- [TASK]:
Give the lines below again, exactly as they stand, and leave out the images.
———
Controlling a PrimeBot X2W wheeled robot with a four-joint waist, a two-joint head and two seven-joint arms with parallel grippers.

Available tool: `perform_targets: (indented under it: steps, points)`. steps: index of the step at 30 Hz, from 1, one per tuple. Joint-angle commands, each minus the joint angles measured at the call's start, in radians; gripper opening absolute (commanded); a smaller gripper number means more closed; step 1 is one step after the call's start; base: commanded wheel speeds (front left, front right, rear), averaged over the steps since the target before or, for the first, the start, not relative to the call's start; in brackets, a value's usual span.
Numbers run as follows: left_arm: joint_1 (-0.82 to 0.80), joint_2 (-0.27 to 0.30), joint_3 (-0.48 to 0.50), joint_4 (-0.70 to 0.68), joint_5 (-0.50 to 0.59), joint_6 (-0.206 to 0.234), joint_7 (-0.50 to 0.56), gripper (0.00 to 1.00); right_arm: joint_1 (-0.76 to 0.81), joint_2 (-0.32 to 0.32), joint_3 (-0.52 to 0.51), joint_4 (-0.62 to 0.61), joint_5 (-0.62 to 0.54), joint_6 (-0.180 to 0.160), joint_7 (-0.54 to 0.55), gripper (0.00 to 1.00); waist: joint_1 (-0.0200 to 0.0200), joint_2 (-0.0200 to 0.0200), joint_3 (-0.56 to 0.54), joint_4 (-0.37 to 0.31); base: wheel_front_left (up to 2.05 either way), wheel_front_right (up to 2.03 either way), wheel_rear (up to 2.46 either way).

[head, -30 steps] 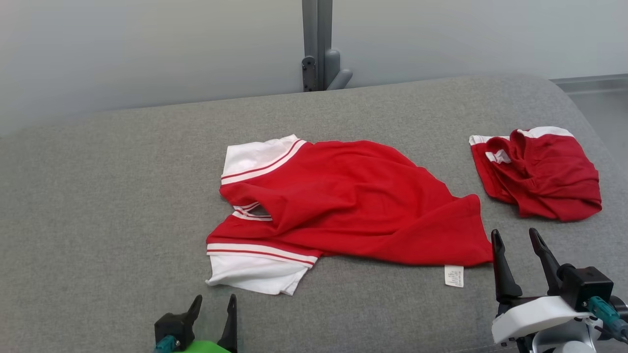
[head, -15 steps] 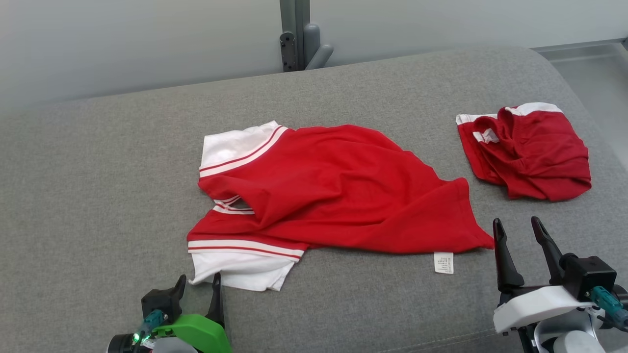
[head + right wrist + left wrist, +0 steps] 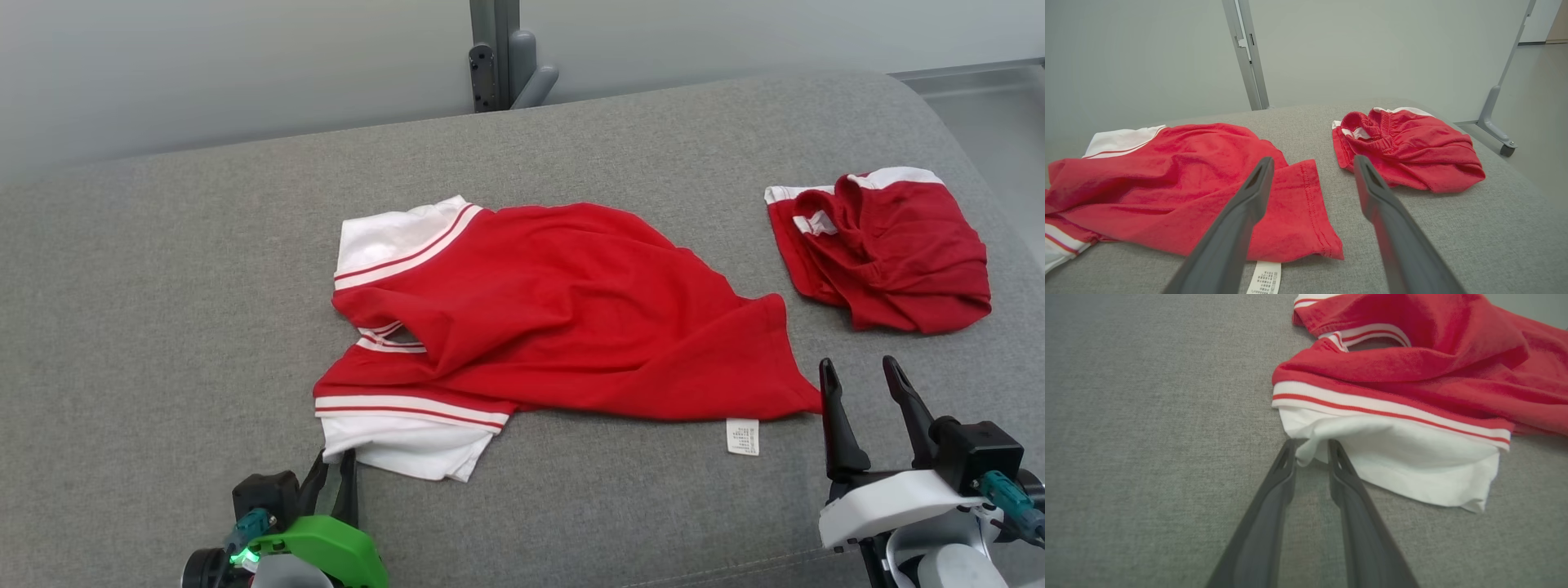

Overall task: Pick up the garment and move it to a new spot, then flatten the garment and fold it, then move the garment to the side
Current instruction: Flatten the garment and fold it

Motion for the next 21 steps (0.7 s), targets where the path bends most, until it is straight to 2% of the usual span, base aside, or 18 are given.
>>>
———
- [EXERCISE OUTPUT]:
Controlling a PrimeBot X2W wheeled robot with a four-joint waist, a two-joint head and two seven-joint arms with parallel grippers.

Available tool: `perform_targets: (indented under it: steps, points)`. steps: index of the step at 30 Hz, from 1, one per tuple. Joint-angle commands, each minus the joint angles measured at the call's start, in radians; gripper opening absolute (commanded); a smaller gripper number means more closed; step 1 is one step after the call's start; base: commanded wheel speeds (front left, front right, rear), averaged over the steps since the target before or, for the first, the start, not relative to the call's start; in brackets, a value's usual span.
Numbers run as follows: left_arm: joint_1 (-0.82 to 0.80), joint_2 (-0.27 to 0.30), joint_3 (-0.48 to 0.50), joint_4 (-0.70 to 0.68), joint_5 (-0.50 to 0.59), joint_6 (-0.206 to 0.234), joint_7 (-0.50 to 0.56), gripper (0.00 to 1.00); right_arm: joint_1 (-0.76 to 0.81), joint_2 (-0.32 to 0.32), joint_3 (-0.52 to 0.51), joint_4 (-0.62 to 0.61), joint_5 (-0.62 to 0.54), joint_6 (-0.180 to 0.160), joint_7 (-0.54 to 0.55), gripper (0.00 to 1.00); waist: joint_1 (-0.0200 to 0.0200), joint_2 (-0.0200 to 0.0200), joint_3 (-0.56 to 0.54), joint_4 (-0.37 to 0.31); base: wheel_front_left (up to 2.05 either way), wheel_front_right (up to 2.03 either way), wheel_rear (up to 2.46 either way).

[head, -30 steps] 
[head, -15 steps] 
[head + right wrist + left wrist, +0 steps] 

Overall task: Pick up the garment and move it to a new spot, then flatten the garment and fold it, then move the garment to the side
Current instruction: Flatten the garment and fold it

Motion for the next 21 steps (0.7 s), targets where the path bends most, until it is straight to 2% of the usual span, base aside, or 18 are given.
>>>

No further output is expected here.